▶ WHAT TO PRODUCE
The whole listing should come back exactly as written, except for the pictures.

▶ DATASET EXCERPT
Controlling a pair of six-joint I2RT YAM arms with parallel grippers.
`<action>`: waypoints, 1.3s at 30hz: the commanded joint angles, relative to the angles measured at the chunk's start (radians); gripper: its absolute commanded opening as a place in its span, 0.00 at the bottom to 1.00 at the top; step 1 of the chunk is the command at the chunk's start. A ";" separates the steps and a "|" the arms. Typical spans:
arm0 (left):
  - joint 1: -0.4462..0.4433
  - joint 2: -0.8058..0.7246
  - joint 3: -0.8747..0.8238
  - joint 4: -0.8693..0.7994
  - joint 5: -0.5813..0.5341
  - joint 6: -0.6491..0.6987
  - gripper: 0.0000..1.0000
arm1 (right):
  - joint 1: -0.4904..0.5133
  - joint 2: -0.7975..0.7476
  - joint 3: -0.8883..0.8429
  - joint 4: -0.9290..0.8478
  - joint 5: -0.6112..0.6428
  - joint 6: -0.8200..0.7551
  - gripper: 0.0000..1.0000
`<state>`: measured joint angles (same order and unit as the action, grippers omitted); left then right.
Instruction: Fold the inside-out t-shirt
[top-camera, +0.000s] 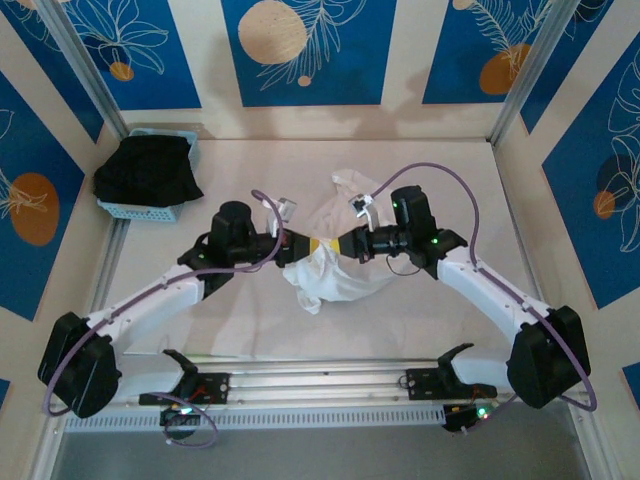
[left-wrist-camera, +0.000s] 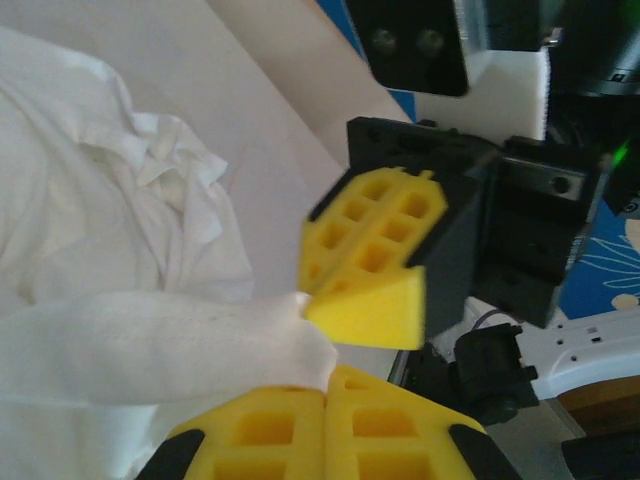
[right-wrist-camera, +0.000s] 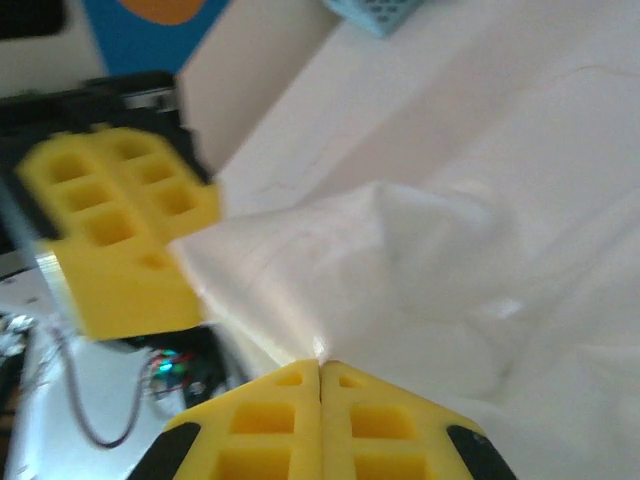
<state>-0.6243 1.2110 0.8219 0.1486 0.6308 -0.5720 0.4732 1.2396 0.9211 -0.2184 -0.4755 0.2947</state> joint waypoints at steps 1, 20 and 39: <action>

▶ EXERCISE SOLUTION
Controlling a pair of six-joint I2RT YAM arms with parallel grippers.
`<action>`: waypoints, 1.3s at 30hz: the commanded joint angles, relative to the angles measured at the chunk's start (radians); gripper: its absolute commanded opening as a place in its span, 0.00 at the bottom to 1.00 at the top; step 1 of the chunk is the command at the chunk's start. A ";" separates the steps and a "|" the arms. Typical spans:
arm0 (left):
  - joint 1: -0.4462..0.4433
  - joint 2: -0.8058..0.7246
  - joint 3: -0.8747..0.8238
  - joint 4: -0.8693..0.7994
  - joint 5: -0.5813..0.5341
  - joint 6: -0.6491..0.6987
  - gripper: 0.0000..1.0000
arm1 (right):
  - joint 1: -0.4904..0.5133
  - joint 2: -0.7975..0.7476
  - joint 3: -0.8883..0.8429
  - joint 4: -0.9290..0.8478
  - joint 5: -0.6112..0.6428
  - joint 6: -0.8200..0.7551
  - gripper: 0.0000..1.0000
`<state>`: measured joint angles (same order and unit as the action, grippers omitted); left then right.
Instruction: Fold the inside-out t-shirt
[top-camera, +0.000s] 
[left-wrist-camera, +0.000s] 
[right-wrist-camera, +0.000s] 
<state>-0.6243 1.2110 0.8219 0.1486 0.6308 -0.5720 0.4732 1.2396 0.9211 -0.2184 -0.4755 0.2947</state> joint waypoints at steps 1, 20 and 39: <action>

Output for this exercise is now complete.